How to extract all fields from a SDF file?

14-02-2005 21:09:26

But if the file does *not* come from the standard input, it could be read in a sequential way, filling only small portions of memory (kind of buffered read) so it would never run out of memory. But I know its impossible to write a software swiss army knife :-)

With kind regards

Tobias Kind

15-02-2005 11:43:07

02-03-2006 12:56:37

But if the file does *not* come from the standard input, it could be read in a sequential way, filling only small portions of memory (kind of buffered read) so it would never run out of memory. But I know its impossible to write a software swiss army knife :-)

With kind regards

Tobias Kind Hello all,

the new version of SDF toolkit has a new tool, "extract_all_prop_sdf".

Here is the help from the tool:

---------------------------------------------------------------------------

extract_all_prop_sdf -h

Example usage : extract_all_prop_sdf [-help] [-regexp '/Salt/i'] < input.sdf > props.csv

extract_all_prop_sdf reads an MDL SDF file and extract all properties.
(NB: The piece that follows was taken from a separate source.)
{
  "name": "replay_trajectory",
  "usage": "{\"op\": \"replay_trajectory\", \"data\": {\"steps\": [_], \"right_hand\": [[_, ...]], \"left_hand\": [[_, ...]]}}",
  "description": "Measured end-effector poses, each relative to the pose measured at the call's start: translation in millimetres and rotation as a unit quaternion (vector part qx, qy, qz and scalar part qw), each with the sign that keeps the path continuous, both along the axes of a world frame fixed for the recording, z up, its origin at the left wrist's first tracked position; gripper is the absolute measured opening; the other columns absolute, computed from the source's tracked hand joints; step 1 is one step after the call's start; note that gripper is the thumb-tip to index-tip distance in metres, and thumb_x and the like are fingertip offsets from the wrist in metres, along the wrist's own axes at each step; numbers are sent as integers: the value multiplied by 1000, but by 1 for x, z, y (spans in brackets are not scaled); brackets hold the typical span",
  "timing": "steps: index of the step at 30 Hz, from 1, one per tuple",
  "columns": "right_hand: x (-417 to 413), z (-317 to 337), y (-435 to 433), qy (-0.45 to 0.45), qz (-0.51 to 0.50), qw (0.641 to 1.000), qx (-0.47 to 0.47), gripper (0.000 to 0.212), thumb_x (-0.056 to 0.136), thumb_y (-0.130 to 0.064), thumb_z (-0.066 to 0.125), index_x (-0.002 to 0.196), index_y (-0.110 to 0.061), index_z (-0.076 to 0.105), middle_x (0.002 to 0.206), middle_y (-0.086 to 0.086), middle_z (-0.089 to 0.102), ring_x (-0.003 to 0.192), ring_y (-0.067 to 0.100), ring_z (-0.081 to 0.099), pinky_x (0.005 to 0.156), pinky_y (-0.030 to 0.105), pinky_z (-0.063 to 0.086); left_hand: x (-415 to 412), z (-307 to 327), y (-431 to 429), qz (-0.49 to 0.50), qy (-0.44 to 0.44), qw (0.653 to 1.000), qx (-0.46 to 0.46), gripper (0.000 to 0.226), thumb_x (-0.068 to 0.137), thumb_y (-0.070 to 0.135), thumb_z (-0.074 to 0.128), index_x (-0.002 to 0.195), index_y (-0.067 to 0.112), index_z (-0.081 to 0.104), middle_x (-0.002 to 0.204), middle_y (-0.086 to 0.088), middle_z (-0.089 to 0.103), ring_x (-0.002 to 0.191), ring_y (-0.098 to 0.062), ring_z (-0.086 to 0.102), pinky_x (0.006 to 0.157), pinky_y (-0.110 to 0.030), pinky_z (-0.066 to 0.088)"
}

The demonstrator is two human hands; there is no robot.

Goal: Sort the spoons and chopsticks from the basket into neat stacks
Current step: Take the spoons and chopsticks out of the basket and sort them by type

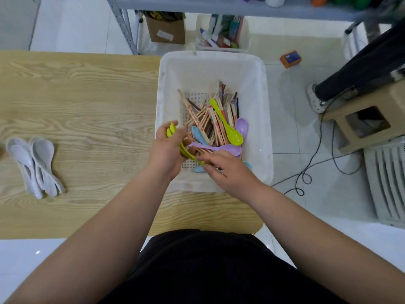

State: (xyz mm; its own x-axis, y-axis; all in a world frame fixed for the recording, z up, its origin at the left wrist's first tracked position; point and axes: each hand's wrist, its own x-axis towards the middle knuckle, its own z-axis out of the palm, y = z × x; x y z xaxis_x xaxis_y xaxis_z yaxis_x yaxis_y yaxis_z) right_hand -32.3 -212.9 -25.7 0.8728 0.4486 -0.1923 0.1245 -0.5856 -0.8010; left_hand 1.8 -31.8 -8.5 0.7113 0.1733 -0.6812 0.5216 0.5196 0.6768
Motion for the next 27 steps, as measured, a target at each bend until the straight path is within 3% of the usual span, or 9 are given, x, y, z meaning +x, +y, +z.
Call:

If the -regexp option is used, only the properties matching the given regular expression will be written

The output is a CSV file.

-------------------------------------------------------------------------

Note that this script does not solve the memory problem that could happen with large amount of data in the SDF.

Bruno Bienfait

03-03-2006 08:49:22

Version 2 is not on the NIH web page. I have sent you an Email with the new package.

Bruno

03-03-2006 11:51:04

I implemented the * wildcard, this will work in the Marvin 4.1 release:

molconvert smiles billion.sdf -T "*" -o test.smi

(In the meantime, you can do the same using the long command line proposed by Ferenc.)

06-03-2006 11:41:50

Thanks. These files are relatively small. I tried Compound_00000001_00010000.sdf.gz, but it contains only 9962 structures and no data fields.

07-03-2006 06:06:13

well, they have ~30 properties or fields and if you combine all the files, its a file containing 5 Mio structures and properties and has a size of 30 GB.

07-03-2006 16:20:05

I think above a certain number of molecules the only option is to store them in a database. Otherwise, they get unmanageable. (And it may be advisable to use a compact format, e.g. smiles.)
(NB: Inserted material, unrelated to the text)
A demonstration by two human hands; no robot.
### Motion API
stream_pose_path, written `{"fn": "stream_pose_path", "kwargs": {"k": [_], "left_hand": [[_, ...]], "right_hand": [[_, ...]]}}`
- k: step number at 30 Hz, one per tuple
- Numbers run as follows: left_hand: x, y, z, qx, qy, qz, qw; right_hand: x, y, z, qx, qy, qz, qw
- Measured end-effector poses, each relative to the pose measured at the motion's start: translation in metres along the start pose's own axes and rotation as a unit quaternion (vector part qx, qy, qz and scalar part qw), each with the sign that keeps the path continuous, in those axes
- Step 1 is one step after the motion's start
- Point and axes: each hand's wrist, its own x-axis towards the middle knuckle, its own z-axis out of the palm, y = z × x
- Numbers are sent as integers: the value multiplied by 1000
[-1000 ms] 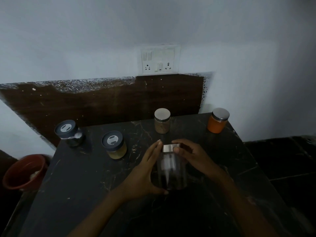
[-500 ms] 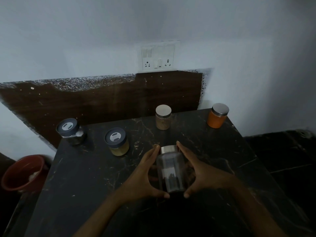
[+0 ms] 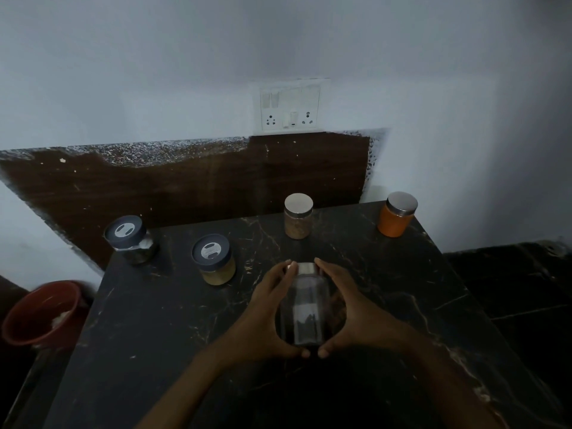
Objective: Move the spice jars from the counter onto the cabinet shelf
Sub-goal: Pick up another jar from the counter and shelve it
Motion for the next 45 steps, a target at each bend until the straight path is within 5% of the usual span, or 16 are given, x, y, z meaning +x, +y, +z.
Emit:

About search speed: searching in database is always faster than in flat files, because database search uses a fast pre-screening phase. In general the search speed is more dependent on the number of screened (~number of hits) than on the database size. So the exact time increase may vary depending your query and database.

There are also tricks when the data becomes too large. Some ideas:

In JChem you can limit the number of hits and the maximum time to allow for the search. There are also tricks to make the fingerprints more selective, if the screening becomes less efficient due to sizes.
Please also note that searching in JChem Base instead of the Cartridge is about two times faster: http://www.chemaxon.com/jchem/FAQ.html#benchmark
Currently we are working on a project which allows so called Markush structures to be imported and handled in the database. This feature will allow the handling of large combinatorial libraries without enumerating them. The searching in such a database will be much faster than in an equivalent enumerated one.

Finally, I do not know what you are using MolGen for, but you may find Reactor (our reaction enumeration program) interesting. You can find more information about it here:

http://www.chemaxon.com/products.html#Reactor

Best regards,

Szabolcs

25-03-2006 02:41:25

Yes, you are right.

09-06-2006 08:23:44

Solved. MarvinView 4.1 will be able to display large files.

Peter